Literasi

Kaltara Menulis

Kamis, 10 Februari 2022, 13:56 WIB
Dibaca 353
Kaltara Menulis

Pepih Nugraha

Penulis senior

Saya membawakan materi presentasi di acara "Seminar Literasi" di Tanjung Selor, Kalimantan Utara dengan judul yang sangat pendek; "Tulislah!" 

Judul presentasi 10 halaman yang hanya satu kata ini sesuai dengan judul buku yang sedang dalam proses penerbitan sebuah penerbit major besar di Jakarta dengan judul "Tulislah: Proses Kreatif Menulis Berita, Feature dan Fiksi".

Seminar Literasi itu sendiri bertajuk "Kreatif Membuat Konten di Era Digital", diselenggarakan selama dua hari, 8-9 Februari 2022 dalam rangka Imlek oleh komunitas Budha di Tanjung Selor di bawah pimpinan Hendy Dermawan.

Mengapa saya menyampaikan judul sependek itu dan bernada imperatif pula? Karena dimaksudkan untuk mengajak orang menulis!

Di manapun saya menyampaikan pelajaran menulis, sifat imperatif itu selalu saya sampaikan; "Tulislah!" atau "Menulislah!"

Imperatif membuat nyaman orang yang kena perintah? Tidak ada. Tetap saya tidak segan-segan meminta orang untuk menulis, karena ada sementara orang yang belum yakin dia menulis dan bahkan tidak yakin kalau dia bisa menulis 

Maka imperatif itu diperlukan dalam literasi. Memang lebih penting hasrat menulis datang dari para penulis sendiri. Ia harus mampu melihat kemampuan tersembunyi dirinya.
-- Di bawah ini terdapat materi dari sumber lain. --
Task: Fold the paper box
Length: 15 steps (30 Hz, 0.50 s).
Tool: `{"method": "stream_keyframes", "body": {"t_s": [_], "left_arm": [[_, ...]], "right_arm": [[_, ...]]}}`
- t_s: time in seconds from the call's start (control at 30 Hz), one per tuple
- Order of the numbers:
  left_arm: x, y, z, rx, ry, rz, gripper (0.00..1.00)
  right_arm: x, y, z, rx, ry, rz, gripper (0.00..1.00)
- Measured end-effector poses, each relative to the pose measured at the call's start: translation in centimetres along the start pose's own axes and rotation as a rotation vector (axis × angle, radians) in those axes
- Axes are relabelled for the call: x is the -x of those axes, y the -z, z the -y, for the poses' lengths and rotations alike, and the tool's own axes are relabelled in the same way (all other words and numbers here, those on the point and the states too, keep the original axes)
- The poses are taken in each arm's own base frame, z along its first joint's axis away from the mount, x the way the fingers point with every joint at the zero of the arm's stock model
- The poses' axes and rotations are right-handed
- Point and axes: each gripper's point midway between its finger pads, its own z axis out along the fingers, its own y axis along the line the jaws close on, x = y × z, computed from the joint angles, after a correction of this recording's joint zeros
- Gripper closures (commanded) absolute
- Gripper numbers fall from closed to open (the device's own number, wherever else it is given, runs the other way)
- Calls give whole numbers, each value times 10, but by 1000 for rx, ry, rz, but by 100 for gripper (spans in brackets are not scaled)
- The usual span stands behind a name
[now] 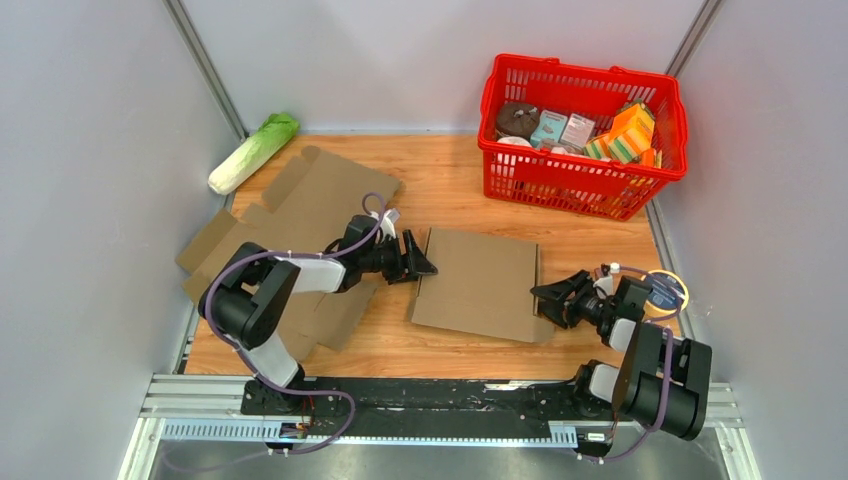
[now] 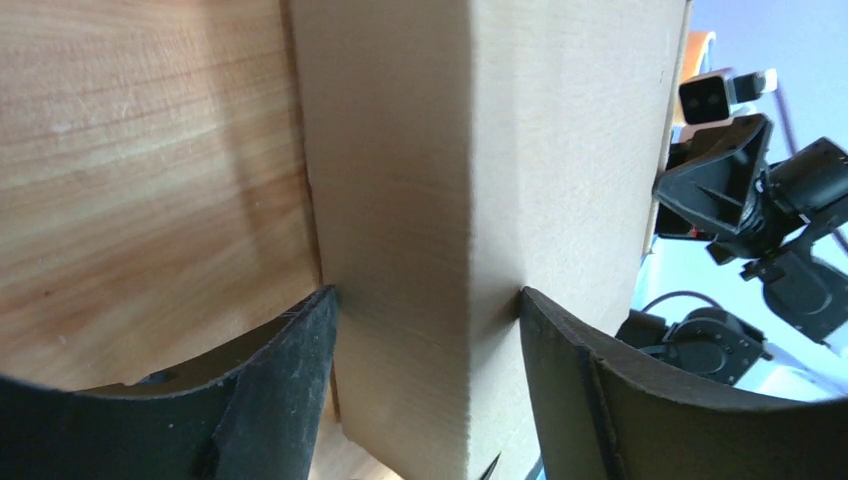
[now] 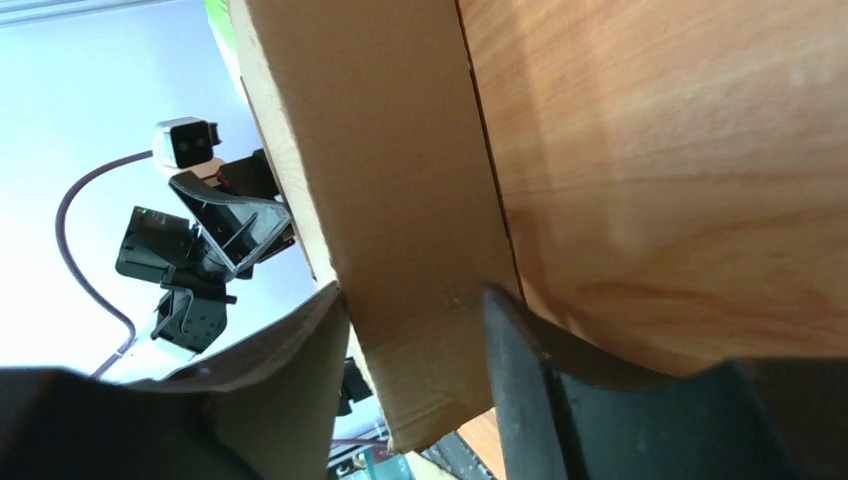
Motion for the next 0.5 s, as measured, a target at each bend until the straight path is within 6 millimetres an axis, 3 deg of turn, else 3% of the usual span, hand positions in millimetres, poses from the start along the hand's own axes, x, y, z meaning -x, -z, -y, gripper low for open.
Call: {"method": "stream_keyframes", "body": {"t_s": [0.17, 0.27, 0.5], "left_arm": [[-3, 11, 5, 44, -63, -4, 21], [1, 21, 10, 74, -102, 7, 20], [22, 42, 16, 99, -138, 80, 24]], "right_arm": [[-11, -2, 4, -73, 47, 4, 16], [-8, 5, -3, -113, 95, 45, 9], [31, 12, -54, -120, 265, 170, 22]]}}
Saya mendapat undangan langsung dari Hendy kira-kira seminggu sebelum acara berlangsung. Saat itu saya katakan bersedia karena saya tidak bisa menolak undangan orang baik.

Hendy bukan orang "kemarin sore" di mata saya. Sejak saya berkecimpung dalam kegiatan literasi Kaltara dan ketika saya harus tinggal di Tanjung Selor selama 3 minggu, kemudian disusul tinggal selama lebih dari satu bulan di ibukota Kaltara tersebut, Koh Hendy -demikian saya memanggilnya- kerap membantu menemani, mengajak ngobrol, ngopi, jalan kami semua, pegiat literasi Kaltara.

Saya harus menempatkan Hendy sebagai pegiat literasi Kaltara. Tentu berbeda "kasta" dengan Yansen Tipa Padan yang sudah masuk kaliber tokoh literasi nasional, bukan lagi sekadar Kaltara. Namun keduanya sama-sama menjadi "role model" penggerak literasi Kaltara, meski yang dilakukan Koh Hendy baru sebatas "debutan".

Dengan reputasinya yang demikian hebat, sudah pada tempatnya jika Yansen diletakkan sebagai tokoh literasi nasional. Artinya selain menggerakkan warga maupun komunitasnya untuk berliterasi, ia sudah berada di level nasional. Sudah menjadi tokoh literasi nasional.

Tentu predikat "tokoh literasi nasional" tidak digapai dengan cara instan atau "ujug-ujug", tetapi merupakan proses dan akumulasi serta pergulatan yang ajeg dan berkesinambungan dalam bidang literasi; menulis buku, pembicara dan seterusnya. Saat ini Yansen telah menulis dan menerbitkan tujuh buku.

Subjek penulisannya beragam, mulai buku ilmiah karena mengemas ulang disertasinya, maupun buku umum yang enak dibaca. Bahkan buku terakhirnya, yaitu "Menghianati Keputusan Sendiri" lebih merupakan memoar politiknya di mana di sana terungkap kegalauan yang ternyata diperlukan orang banyak. 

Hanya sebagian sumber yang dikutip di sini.